[Stored dataset items]
········

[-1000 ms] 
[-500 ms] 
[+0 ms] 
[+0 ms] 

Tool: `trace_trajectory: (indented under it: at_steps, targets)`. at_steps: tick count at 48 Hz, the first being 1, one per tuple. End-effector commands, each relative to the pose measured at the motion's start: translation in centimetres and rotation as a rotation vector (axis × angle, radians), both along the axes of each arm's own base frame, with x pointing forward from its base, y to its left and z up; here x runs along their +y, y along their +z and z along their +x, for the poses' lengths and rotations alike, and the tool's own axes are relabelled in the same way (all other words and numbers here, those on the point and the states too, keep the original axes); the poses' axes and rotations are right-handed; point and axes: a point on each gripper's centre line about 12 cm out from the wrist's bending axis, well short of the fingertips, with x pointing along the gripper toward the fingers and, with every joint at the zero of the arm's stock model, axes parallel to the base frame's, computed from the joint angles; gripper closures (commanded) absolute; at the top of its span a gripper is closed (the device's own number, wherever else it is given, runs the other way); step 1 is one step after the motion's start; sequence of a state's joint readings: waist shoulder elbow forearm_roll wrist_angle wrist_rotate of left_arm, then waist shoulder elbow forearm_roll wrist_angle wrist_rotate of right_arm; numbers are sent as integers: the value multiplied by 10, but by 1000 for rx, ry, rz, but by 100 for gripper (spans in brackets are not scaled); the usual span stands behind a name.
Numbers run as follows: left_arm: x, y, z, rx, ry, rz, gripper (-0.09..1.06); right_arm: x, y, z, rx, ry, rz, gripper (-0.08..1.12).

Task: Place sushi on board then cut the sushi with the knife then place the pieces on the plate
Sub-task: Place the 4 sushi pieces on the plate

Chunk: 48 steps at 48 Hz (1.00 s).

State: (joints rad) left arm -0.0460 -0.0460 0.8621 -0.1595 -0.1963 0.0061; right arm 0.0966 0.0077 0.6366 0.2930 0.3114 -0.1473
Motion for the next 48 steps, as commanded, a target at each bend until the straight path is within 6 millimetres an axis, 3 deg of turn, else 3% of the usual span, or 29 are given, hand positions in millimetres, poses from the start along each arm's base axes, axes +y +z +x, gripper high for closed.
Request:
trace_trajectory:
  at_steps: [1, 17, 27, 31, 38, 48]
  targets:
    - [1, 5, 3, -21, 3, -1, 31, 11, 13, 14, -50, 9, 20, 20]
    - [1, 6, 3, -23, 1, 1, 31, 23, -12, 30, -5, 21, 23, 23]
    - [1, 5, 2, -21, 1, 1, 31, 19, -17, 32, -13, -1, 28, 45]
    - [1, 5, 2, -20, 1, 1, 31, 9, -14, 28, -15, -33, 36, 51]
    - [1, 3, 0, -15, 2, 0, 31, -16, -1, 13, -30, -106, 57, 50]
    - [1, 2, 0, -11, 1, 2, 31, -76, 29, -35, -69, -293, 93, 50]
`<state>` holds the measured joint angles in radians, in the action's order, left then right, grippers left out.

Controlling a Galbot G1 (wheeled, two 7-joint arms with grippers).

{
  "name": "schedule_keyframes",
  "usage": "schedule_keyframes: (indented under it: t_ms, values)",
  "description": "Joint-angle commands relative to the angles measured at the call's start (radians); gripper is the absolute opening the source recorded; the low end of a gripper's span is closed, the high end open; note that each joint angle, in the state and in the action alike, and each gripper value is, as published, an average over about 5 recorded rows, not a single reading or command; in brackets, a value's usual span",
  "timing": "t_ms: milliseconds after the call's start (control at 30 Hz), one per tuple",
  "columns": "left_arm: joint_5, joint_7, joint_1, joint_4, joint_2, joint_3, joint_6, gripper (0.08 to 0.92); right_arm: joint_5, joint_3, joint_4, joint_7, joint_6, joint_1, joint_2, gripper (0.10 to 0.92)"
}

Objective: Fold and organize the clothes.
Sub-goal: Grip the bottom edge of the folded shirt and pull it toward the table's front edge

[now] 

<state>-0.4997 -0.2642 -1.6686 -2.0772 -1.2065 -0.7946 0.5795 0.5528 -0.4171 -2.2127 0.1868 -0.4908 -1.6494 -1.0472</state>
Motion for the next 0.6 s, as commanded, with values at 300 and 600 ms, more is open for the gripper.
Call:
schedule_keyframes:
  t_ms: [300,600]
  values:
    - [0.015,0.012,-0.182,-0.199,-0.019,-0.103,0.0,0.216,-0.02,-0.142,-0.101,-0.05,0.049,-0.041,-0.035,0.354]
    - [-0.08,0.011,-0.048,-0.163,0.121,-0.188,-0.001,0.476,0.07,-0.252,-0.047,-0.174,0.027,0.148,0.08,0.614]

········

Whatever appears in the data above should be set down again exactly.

[-1000 ms] 
[-500 ms] 
[+0 ms] 
[+0 ms] 

Tool: `trace_trajectory: (indented under it: at_steps, targets)`. at_steps: tick count at 48 Hz, the first being 1, one per tuple. End-effector commands, each relative to the pose measured at the motion's start: translation in centimetres and rotation as a rotation vector (axis × angle, radians), both along the axes of each arm's own base frame, with x pointing forward from its base, y to its left and z up; here x runs along their +y, y along their +z and z along their +x, for the poses' lengths and rotations alike, and the tool's own axes are relabelled in the same way (all other words and numbers here, those on the point and the states too, keep the original axes); the poses' axes and rotations are right-handed; point and axes: a point on each gripper's centre line about 12 cm out from the wrist's bending axis, well short of the fingertips, with x pointing along the gripper toward the fingers and, with every joint at the zero of the arm's stock model, axes parallel to the base frame's, computed from the joint angles; gripper closures (commanded) absolute; at the top of its span a gripper is closed (the device's own number, wherever else it is given, runs the other way); step 1 is one step after the motion's start; sequence of a state's joint readings: waist shoulder elbow forearm_roll wrist_angle wrist_rotate of left_arm, then waist shoulder elbow forearm_roll wrist_angle wrist_rotate of right_arm; numbers are sent as integers: the value multiplied by 10, but by 1000 for rx, ry, rz, but by 100 for gripper (spans in brackets are not scaled); the usual span stands behind a name.
Numbers run as follows: left_arm: x, y, z, rx, ry, rz, gripper (-0.09..1.06); right_arm: x, y, z, rx, ry, rz, gripper (-0.08..1.12).

Task: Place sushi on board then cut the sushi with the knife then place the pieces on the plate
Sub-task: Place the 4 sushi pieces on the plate

Chunk: 48 steps at 48 Hz (1.00 s).

State: (joints rad) left arm -0.0460 -0.0460 0.8621 -0.1595 -0.1963 0.0061; right arm 0.0966 0.0077 0.6366 0.2930 0.3114 -0.1473
Motion for the next 48 steps, as commanded, a target at each bend until the straight path is within 6 millimetres an axis, 3 deg of turn, else 3% of the usual span, or 29 are given, hand positions in millimetres, poses from the start along each arm's base axes, axes +y +z +x, gripper high for closed.
Request:
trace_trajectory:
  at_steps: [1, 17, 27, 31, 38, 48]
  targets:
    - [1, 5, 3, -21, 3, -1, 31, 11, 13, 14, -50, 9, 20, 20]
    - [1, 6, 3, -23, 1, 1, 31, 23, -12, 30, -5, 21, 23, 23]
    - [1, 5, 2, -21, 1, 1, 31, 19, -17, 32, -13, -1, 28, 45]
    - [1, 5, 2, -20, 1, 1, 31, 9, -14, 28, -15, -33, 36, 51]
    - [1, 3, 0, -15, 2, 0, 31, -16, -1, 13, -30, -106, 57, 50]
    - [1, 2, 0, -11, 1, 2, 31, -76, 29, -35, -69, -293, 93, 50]
`<state>` holds the measured joint angles in radians, in the action's order, left then right, grippers left out.

Controlling a Galbot G1 (wheeled, two 7-joint arms with grippers).

{
  "name": "schedule_keyframes",
  "usage": "schedule_keyframes: (indented under it: t_ms, values)",
  "description": "Joint-angle commands relative to the angles measured at the call's start (radians); gripper is the absolute opening the source recorded; the low end of a gripper's span is closed, the high end open; note that each joint angle, in the state and in the action alike, and each gripper value is, as published, an average over about 5 recorded rows, not a single reading or command; in brackets, a value's usual span",
  "timing": "t_ms: milliseconds after the call's start (control at 30 Hz), one per tuple",
  "columns": "left_arm: joint_5, joint_7, joint_1, joint_4, joint_2, joint_3, joint_6, gripper (0.08 to 0.92); right_arm: joint_5, joint_3, joint_4, joint_7, joint_6, joint_1, joint_2, gripper (0.10 to 0.92)"
}

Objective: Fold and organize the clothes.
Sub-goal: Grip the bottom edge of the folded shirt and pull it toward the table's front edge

[now] 

<state>-0.4997 -0.2642 -1.6686 -2.0772 -1.2065 -0.7946 0.5795 0.5528 -0.4171 -2.2127 0.1868 -0.4908 -1.6494 -1.0472</state>
Motion for the next 0.6 s, as commanded, with values at 300 and 600 ms, more is open for the gripper.
Call:
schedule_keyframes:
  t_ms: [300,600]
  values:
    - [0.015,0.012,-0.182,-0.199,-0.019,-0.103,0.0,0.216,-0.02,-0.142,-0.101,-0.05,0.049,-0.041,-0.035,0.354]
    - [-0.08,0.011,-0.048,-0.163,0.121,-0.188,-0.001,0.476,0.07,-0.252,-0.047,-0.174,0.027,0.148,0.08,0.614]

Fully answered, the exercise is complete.